A Decentralized Digital Twin via Crowdsourced Sensing and Browser-Based Edge Computation

Published: 11 Nov 2025, Last Modified: 16 Jan 2026DAI PosterEveryoneRevisionsBibTeXCC BY 4.0
Keywords: digital twin, edge computing, crowdsourced sensing, browser-based computation, privacy-preserving AI, smart cities
TL;DR: A browser-based digital-twin system that fuses crowdsourced webcam detections in real time, approaching centralized accuracy while cutting bandwidth and cost by over 20×.

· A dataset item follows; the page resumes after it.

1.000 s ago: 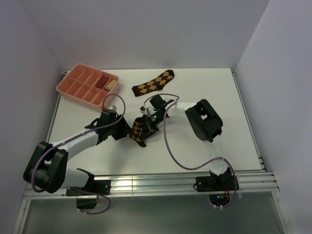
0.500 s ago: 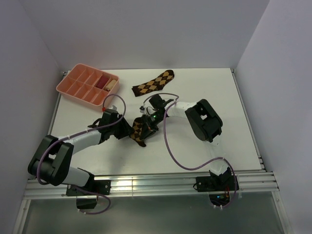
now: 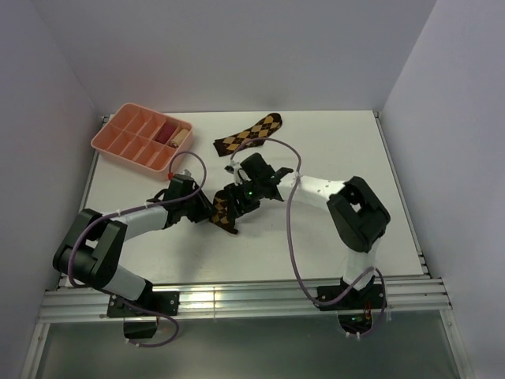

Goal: Roll the socks
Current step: Roll the sock at the center of the board.

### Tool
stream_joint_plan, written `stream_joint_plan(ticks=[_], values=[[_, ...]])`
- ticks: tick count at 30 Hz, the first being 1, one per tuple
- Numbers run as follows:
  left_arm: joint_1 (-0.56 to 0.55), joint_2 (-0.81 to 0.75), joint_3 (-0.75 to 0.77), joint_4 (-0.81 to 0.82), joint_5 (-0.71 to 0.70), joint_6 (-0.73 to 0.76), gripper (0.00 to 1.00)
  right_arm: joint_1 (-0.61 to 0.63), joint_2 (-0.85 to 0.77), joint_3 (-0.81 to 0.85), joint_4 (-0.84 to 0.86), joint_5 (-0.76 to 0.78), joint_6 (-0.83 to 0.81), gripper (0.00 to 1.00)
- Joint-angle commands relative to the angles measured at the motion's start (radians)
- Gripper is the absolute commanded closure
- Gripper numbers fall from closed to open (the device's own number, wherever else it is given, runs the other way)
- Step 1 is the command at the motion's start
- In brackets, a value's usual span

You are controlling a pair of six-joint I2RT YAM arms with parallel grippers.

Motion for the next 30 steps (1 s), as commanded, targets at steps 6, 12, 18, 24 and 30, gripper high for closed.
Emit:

Abstract: Digital twins promise to revolutionize the management of complex urban systems by enabling real-time monitoring, prediction, and control. Existing platforms, however, often rely on dense deployments of calibrated sensors and centralized compute infrastructure, which limits scalability and accessibility. We introduce StreamTwin, a decentralized digital-twin framework that treats publicly accessible webcams as sensors and uses the web browsers of viewers as opportunistic edge-computing nodes. Object detections produced on client devices are fused into a coherent world model by our Aggregate Spatiotemporal Cache (ASC) algorithm. This enables interactive visualization of traffic conditions without ever transmitting raw video off the client, reducing deployment cost and network load while inherently preserving privacy. We detail the system design, data-fusion pipeline, implementation, and evaluation. Experiments on ten live traffic cameras show that StreamTwin reconstructs scenes with 0.73 IoU, approaching centralized baselines, while reducing per-stream bandwidth from 5 Mbps to 20 kbps. This reduces monthly operating costs by more than $20\times$. By removing specialized hardware requirements and supporting crowd participation at a global scale, StreamTwin lowers the cost and technical barriers to deploying digital twins.